(Beginning of DATA SUPPLIED)
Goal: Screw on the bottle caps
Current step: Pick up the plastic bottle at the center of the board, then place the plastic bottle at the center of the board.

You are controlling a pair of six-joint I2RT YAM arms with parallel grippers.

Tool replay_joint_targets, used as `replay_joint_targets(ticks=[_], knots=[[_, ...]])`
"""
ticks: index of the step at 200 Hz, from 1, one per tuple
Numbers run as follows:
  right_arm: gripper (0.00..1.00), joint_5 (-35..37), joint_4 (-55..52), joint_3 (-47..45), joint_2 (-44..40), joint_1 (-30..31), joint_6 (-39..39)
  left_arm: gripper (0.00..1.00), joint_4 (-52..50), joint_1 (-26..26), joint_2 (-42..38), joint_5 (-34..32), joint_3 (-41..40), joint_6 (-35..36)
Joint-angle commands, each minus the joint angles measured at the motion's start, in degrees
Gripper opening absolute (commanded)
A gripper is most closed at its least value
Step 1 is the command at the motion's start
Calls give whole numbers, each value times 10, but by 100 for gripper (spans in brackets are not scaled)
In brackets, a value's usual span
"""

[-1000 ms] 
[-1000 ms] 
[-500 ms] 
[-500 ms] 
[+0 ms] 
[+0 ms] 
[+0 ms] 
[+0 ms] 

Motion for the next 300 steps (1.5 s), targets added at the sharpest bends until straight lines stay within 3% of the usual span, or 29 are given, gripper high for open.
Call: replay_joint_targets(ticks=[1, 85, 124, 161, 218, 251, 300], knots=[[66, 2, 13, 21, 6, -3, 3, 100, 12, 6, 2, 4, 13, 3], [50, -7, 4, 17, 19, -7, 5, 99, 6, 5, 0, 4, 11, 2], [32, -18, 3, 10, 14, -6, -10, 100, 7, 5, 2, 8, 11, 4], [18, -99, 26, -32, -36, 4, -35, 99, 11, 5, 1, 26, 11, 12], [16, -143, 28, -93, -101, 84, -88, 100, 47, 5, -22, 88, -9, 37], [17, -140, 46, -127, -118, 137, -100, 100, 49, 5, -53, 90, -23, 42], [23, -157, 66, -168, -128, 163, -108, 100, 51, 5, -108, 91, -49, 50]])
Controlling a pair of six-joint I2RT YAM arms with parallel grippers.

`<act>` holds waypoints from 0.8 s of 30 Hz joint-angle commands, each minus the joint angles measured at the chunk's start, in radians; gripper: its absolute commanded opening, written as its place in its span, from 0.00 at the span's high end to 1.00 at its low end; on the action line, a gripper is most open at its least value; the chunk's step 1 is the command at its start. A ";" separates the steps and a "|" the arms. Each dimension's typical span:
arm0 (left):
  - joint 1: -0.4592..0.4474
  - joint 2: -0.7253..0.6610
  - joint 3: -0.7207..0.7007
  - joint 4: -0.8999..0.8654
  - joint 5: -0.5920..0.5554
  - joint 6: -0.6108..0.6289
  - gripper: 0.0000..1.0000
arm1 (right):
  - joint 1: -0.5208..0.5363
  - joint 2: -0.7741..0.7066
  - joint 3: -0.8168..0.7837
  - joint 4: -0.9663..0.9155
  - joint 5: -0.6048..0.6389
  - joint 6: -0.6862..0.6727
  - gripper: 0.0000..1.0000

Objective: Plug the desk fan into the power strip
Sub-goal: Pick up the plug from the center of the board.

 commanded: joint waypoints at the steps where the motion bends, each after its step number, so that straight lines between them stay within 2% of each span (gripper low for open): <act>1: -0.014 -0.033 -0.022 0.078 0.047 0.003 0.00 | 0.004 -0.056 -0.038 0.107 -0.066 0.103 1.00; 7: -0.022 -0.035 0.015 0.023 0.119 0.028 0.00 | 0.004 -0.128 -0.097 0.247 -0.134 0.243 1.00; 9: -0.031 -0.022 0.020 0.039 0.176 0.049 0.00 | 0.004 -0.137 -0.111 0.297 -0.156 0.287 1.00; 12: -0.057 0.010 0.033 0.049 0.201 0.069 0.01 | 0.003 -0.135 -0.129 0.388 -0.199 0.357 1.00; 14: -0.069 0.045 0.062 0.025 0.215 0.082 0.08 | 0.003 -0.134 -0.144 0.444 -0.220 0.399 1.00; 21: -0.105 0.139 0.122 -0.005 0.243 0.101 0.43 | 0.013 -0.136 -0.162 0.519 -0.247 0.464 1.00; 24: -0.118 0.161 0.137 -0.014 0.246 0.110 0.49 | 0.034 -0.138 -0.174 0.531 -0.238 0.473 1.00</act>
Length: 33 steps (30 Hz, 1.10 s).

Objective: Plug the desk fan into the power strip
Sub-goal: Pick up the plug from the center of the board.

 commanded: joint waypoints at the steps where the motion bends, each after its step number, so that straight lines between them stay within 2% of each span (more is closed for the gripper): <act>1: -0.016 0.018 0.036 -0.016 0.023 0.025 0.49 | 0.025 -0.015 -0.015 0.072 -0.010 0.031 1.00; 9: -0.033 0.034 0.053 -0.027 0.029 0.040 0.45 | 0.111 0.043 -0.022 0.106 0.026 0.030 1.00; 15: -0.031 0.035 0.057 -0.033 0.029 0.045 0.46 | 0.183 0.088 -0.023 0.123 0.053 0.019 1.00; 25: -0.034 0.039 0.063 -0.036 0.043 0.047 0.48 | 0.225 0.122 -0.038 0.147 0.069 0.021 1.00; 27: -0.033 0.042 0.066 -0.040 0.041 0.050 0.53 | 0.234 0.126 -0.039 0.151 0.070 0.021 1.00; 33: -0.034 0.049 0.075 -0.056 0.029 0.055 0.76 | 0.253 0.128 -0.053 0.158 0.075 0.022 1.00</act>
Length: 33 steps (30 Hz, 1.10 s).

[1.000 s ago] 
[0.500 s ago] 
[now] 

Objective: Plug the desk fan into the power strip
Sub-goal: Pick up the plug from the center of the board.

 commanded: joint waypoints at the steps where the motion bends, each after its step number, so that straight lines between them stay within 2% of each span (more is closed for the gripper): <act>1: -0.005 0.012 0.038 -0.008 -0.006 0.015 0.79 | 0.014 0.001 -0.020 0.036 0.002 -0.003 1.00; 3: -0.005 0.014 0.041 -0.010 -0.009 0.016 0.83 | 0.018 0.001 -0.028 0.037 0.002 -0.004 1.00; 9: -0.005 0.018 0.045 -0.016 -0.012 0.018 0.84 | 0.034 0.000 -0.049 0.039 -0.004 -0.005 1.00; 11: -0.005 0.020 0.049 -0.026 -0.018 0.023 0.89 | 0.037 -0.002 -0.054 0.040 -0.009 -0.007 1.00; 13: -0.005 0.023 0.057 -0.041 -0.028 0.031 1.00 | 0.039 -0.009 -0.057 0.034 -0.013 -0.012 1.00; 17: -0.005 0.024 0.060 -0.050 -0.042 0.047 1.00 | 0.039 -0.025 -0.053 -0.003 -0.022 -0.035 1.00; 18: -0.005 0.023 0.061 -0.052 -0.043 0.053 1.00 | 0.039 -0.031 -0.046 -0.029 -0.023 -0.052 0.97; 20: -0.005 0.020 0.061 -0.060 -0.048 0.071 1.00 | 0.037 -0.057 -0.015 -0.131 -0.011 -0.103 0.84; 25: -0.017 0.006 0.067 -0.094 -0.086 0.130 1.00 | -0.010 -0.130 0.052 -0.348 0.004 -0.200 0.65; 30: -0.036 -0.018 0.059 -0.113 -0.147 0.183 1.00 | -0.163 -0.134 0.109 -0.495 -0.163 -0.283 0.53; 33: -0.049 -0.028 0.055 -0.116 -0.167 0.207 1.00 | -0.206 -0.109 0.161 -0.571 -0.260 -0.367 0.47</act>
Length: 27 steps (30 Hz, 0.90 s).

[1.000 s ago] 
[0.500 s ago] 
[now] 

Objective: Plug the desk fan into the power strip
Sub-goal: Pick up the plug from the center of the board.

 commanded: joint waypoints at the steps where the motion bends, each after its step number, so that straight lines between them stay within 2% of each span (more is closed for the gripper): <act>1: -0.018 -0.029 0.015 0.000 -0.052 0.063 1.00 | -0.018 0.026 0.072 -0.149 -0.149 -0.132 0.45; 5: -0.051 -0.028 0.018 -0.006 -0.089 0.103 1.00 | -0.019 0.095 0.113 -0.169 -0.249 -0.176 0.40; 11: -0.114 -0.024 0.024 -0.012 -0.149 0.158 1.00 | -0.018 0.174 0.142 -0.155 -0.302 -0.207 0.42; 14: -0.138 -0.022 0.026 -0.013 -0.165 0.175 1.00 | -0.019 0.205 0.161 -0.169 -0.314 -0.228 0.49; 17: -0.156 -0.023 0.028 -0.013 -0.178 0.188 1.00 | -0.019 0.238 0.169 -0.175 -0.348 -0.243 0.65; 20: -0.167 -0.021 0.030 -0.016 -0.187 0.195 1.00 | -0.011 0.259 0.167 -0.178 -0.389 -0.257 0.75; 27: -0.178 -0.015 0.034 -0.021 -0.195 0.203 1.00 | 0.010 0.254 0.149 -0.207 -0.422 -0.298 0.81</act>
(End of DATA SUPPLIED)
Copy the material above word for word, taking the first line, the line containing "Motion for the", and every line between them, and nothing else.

> [ANSWER]:
Goal: Screw on the bottle caps
Current step: Pick up the plastic bottle at the center of the board, then place the plastic bottle at the center of the board.

You are controlling a pair of six-joint I2RT YAM arms with parallel grippers.

Tool replay_joint_targets, used as `replay_joint_targets(ticks=[_], knots=[[_, ...]])`
"""
ticks: index of the step at 200 Hz, from 1, one per tuple
Numbers run as follows:
  right_arm: gripper (0.00..1.00), joint_5 (-35..37), joint_4 (-55..52), joint_3 (-47..45), joint_2 (-44..40), joint_1 (-30..31), joint_6 (-39..39)
  left_arm: gripper (0.00..1.00), joint_4 (-52..50), joint_1 (-26..26), joint_2 (-42..38), joint_5 (-34..32), joint_3 (-41..40), joint_6 (-35..36)
Joint-angle commands, each minus the joint angles measured at the motion's start, in degrees
Gripper opening absolute (commanded)
A gripper is most closed at its least value
Step 1 is the command at the motion's start
Calls give whole numbers, each value times 10, but by 100 for gripper (spans in brackets are not scaled)
In brackets, a value's usual span
"""

[-1000 ms] 
[-1000 ms] 
[-500 ms] 
[-500 ms] 
[+0 ms] 
[+0 ms] 
[+0 ms] 
[+0 ms] 

Motion for the next 300 steps (1.5 s), targets added at the sharpest bends until straight lines stay within 3% of the usual span, or 29 are given, gripper high for open.

This output is complete as it stands.